▶ Task prompt
Find the line below with "This document shows" and the line with "An entry from". Output them and the lines between, exactly, but not the pictures.

▶ Data records
* * * * *

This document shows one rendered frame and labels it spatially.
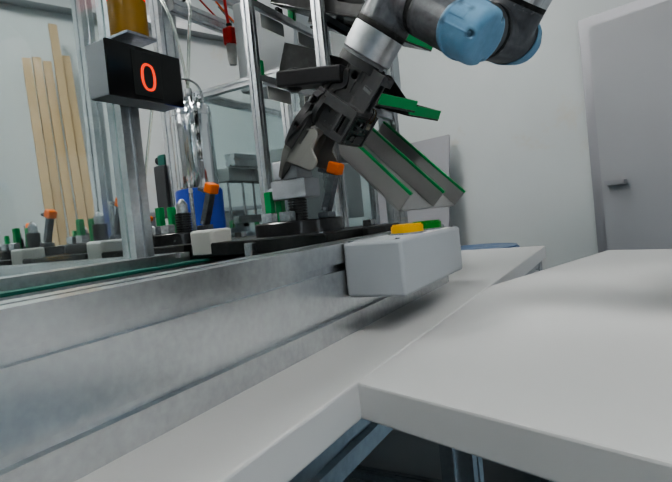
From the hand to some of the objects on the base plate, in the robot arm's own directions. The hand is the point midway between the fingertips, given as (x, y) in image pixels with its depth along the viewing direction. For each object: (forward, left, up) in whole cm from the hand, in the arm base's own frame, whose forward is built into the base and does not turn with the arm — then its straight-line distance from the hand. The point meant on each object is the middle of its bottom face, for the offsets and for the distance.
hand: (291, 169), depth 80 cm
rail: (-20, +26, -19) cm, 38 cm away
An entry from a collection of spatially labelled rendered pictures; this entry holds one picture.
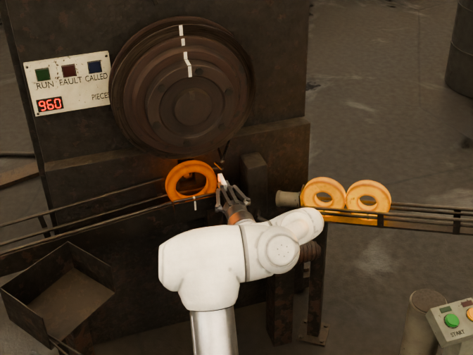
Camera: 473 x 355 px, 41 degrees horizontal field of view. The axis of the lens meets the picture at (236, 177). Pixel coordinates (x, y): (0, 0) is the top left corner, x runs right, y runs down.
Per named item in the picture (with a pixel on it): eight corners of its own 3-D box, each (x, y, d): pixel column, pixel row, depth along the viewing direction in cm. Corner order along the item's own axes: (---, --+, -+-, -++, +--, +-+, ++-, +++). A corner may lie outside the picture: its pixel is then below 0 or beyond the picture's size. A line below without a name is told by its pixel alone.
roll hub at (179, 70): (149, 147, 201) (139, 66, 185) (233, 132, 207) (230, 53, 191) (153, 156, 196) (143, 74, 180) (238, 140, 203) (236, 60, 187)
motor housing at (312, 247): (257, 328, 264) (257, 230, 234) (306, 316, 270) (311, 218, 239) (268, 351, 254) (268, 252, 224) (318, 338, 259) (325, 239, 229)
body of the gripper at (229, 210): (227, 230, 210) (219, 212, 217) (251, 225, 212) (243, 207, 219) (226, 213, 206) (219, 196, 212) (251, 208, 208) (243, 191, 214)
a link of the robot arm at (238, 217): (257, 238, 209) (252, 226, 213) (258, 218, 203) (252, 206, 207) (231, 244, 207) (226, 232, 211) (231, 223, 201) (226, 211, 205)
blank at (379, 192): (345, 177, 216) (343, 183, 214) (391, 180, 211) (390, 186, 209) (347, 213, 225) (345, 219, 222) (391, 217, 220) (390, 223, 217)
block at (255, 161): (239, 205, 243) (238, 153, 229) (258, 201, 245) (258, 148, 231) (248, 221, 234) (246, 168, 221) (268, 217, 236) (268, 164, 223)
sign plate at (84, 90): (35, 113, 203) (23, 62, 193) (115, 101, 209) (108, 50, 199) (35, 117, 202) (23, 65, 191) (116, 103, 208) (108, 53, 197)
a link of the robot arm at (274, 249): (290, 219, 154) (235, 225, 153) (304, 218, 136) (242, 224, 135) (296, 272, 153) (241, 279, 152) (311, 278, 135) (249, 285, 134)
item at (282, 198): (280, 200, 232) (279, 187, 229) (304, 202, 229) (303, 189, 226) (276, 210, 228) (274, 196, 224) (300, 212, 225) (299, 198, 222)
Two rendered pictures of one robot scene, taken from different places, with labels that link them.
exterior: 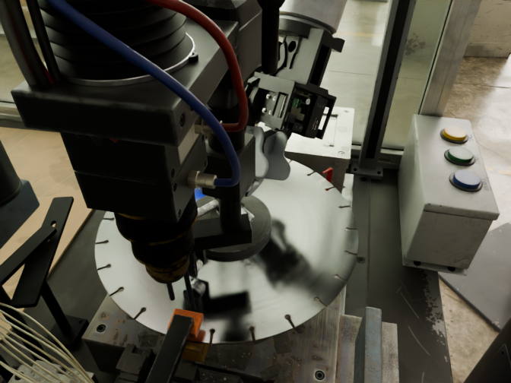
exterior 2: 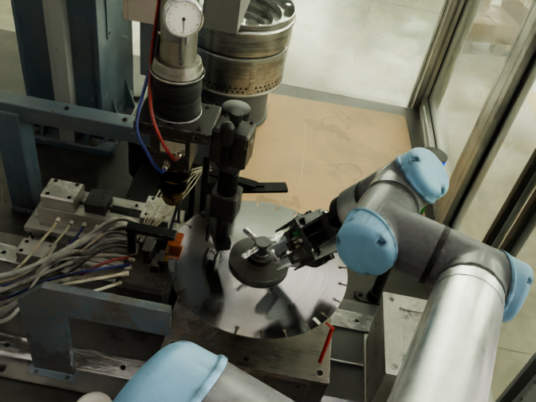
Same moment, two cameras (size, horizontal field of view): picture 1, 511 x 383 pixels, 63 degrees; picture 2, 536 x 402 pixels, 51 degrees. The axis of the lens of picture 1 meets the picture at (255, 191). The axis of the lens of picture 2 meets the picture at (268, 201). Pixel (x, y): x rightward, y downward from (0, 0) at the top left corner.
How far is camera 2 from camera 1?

* * * * *

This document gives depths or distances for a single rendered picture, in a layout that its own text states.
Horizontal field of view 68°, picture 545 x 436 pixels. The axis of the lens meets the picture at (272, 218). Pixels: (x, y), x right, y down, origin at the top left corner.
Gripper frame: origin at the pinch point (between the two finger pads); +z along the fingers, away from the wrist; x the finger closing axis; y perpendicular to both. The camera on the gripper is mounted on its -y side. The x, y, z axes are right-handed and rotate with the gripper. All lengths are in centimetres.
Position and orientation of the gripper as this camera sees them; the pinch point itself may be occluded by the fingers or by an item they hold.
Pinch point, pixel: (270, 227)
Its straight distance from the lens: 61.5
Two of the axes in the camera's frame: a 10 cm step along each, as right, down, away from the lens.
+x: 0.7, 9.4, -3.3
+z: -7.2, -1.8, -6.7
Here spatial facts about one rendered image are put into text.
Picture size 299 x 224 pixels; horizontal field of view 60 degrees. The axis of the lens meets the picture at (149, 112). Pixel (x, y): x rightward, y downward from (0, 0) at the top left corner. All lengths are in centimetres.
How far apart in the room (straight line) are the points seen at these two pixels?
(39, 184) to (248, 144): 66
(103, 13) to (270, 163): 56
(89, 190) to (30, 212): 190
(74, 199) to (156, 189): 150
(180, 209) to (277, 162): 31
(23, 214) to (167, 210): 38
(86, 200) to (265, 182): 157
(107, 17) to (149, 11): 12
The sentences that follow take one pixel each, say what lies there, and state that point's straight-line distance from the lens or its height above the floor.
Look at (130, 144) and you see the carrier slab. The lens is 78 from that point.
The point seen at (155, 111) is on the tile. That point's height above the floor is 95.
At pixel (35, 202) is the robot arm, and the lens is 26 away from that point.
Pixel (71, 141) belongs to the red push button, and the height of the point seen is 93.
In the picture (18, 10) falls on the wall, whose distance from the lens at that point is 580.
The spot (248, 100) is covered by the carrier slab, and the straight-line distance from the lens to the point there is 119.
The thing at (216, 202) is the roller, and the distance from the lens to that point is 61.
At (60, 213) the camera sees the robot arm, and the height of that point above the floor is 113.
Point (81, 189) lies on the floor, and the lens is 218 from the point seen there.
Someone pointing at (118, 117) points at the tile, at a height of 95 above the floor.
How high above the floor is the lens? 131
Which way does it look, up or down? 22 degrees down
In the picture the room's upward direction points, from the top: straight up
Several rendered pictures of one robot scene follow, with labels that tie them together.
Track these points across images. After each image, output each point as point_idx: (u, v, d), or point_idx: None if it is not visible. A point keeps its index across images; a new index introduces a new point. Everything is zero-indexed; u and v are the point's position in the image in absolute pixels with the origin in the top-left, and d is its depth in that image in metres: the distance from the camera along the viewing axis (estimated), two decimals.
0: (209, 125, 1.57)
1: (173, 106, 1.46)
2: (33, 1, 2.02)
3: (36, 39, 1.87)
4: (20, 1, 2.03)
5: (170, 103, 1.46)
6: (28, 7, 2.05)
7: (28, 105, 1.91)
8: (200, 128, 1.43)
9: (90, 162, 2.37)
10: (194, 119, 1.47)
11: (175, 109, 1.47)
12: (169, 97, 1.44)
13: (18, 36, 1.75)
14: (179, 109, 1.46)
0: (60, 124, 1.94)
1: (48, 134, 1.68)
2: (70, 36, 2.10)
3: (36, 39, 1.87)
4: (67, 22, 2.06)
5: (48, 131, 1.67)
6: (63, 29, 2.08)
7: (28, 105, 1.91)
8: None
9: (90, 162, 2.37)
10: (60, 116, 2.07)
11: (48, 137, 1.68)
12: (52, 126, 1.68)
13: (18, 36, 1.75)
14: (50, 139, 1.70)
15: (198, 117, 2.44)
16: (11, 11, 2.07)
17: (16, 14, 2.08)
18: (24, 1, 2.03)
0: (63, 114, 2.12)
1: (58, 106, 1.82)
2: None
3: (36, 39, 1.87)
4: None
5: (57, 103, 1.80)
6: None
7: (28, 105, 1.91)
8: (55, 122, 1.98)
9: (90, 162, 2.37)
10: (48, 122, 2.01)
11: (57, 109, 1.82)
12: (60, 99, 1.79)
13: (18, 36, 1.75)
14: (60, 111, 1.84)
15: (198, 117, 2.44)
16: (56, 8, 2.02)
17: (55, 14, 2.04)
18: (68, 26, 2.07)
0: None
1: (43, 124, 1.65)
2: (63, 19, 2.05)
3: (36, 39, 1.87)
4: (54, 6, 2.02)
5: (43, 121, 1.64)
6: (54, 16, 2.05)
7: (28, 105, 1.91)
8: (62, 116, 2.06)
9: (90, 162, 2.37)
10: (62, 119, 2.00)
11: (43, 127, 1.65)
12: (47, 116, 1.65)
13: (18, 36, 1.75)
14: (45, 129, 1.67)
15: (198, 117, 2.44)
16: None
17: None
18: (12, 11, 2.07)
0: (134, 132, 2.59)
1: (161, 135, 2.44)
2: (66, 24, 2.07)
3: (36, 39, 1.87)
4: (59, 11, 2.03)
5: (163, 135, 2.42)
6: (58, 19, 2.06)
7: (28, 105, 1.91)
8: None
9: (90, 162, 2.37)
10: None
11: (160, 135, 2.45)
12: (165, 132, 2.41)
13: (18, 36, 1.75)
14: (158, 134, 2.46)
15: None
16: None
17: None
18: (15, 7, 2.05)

* * * * *

▶ Exercise output
This document shows one rendered frame and labels it spatially.
From the hand to some of the objects on the base plate, in the robot arm's own directions. The hand is the point midway between the fingertips, given as (x, y) in image pixels with its depth along the viewing direction. For each object: (forward, left, up) in whole cm from the hand, in the arm base's own frame, whose forward is built into the base and does not turn with the arm — then its straight-line distance from the hand. The point meant on each object is the middle of its bottom face, for the offsets and for the distance.
hand: (291, 169), depth 80 cm
rail: (-20, +26, -19) cm, 38 cm away
An entry from a collection of spatially labelled rendered pictures; this entry holds one picture.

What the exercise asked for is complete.